L'innovation passe également par des projets visant à développer des systèmes low-cost pour les rendre plus accessibles aux patients et cliniciens dont:
- un système de mesure des mouvements des lèvres pour quantifier les troubles de l'élocution. Celui-ci utilise des caméscopes grand-public pour tendre vers un coût 100 fois plus faible que les localisateurs 3D professionnels (utilisés en capture du mouvement du corps entier) tout en égalant leurs performances. Cela permet aux logopèdes, souvent indépendants, de pouvoir faire l’acquisition d’un système fiable et d’une technologie de pointe, pour un coût abordable.

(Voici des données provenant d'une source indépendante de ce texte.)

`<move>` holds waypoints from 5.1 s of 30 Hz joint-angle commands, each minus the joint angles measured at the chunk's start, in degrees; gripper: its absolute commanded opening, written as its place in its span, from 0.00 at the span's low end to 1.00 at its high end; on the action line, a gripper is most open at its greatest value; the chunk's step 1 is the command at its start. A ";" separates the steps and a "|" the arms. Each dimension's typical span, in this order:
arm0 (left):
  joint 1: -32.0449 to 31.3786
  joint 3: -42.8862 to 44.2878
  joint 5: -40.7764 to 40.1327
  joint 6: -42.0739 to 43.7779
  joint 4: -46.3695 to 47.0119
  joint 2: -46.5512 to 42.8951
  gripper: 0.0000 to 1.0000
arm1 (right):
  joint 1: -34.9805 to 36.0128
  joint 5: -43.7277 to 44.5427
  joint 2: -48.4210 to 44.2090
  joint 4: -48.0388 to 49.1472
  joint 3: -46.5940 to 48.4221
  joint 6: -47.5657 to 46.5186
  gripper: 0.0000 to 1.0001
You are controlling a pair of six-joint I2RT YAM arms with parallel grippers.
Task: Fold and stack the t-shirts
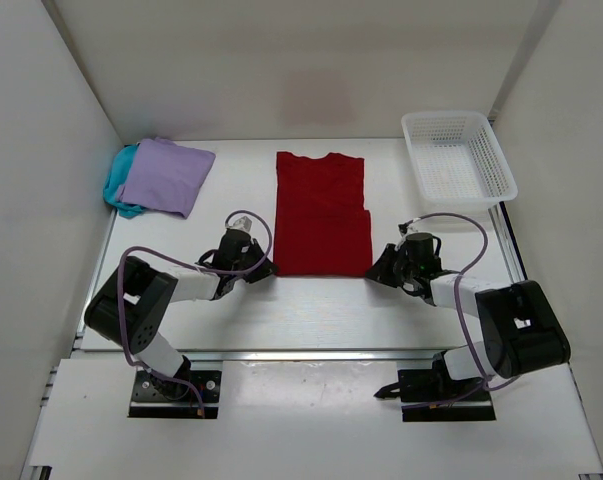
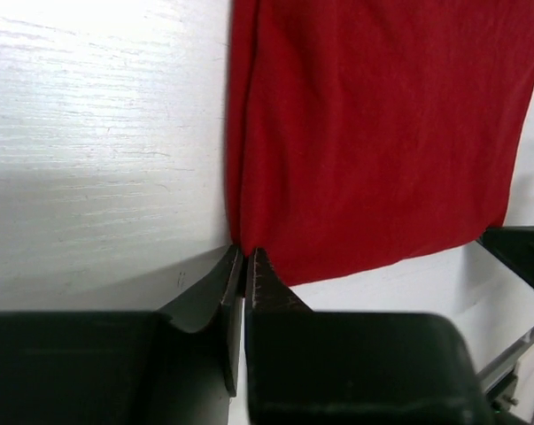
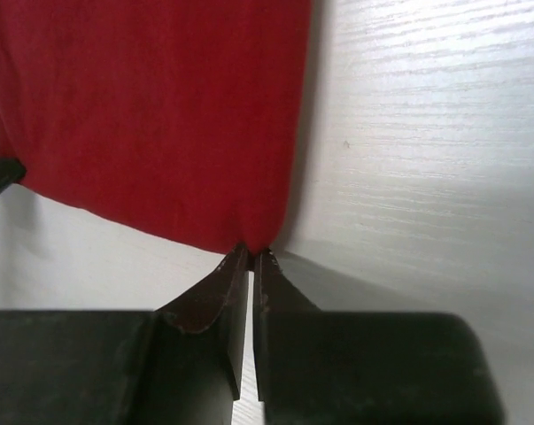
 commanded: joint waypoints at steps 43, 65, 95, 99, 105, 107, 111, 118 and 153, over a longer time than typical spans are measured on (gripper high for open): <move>12.25 47.57 -2.37 10.03 -28.77 9.66 0.05 | -5.63 -6.92 23.49 -18.52 56.05 -6.87 0.00; 7.69 36.97 2.81 3.00 -12.78 15.83 0.40 | 5.18 -2.72 23.88 -6.41 43.44 -4.76 0.02; 12.25 12.96 1.32 -0.08 -3.28 8.95 0.68 | 5.45 0.10 7.62 -2.18 28.13 -2.47 0.49; 10.76 19.90 2.37 0.36 -4.96 16.51 0.71 | 6.41 -1.73 5.69 0.35 26.38 -2.30 0.50; 6.02 34.03 7.29 -1.05 -5.65 27.41 0.22 | 5.53 -3.14 4.28 2.04 24.01 -0.98 0.51; 4.87 38.60 7.21 -0.70 -7.06 28.66 0.06 | 4.75 -4.46 4.45 2.91 22.96 -0.11 0.50; 5.04 54.05 7.82 1.50 -14.42 30.41 0.00 | 1.94 -9.46 1.83 9.85 14.89 6.29 0.48; 14.26 81.23 10.45 5.19 -29.11 32.00 0.00 | 0.61 -11.41 -2.74 12.85 4.94 7.73 0.48; 16.76 13.67 2.29 10.28 -17.86 -7.02 0.99 | 21.18 -2.70 -1.25 3.35 3.88 -3.35 1.00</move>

- des prothèses mécaniques ou myoélectriques utilisant les nouvelles technologies de prototypage rapide et d'impression 3D ainsi que des microcontrôleurs opensource (dont les plans sont téléchargeables gratuitement), en étroite collaboration avec l'ASBL belge Humanitarian Prosthetists & Orthotists (HP&O) qui effectue régulièrement des missions dans les pays en voie de développement et vise à rendre des prothèses de qualité accessibles aux plus pauvres - les enfants africains en particulier.
Le Louvain Bionics de l’UCL a pu voir le jour grâce à un legs de 1,086 millions d’euros de Pierre De Merre, via la Fondation Louvain.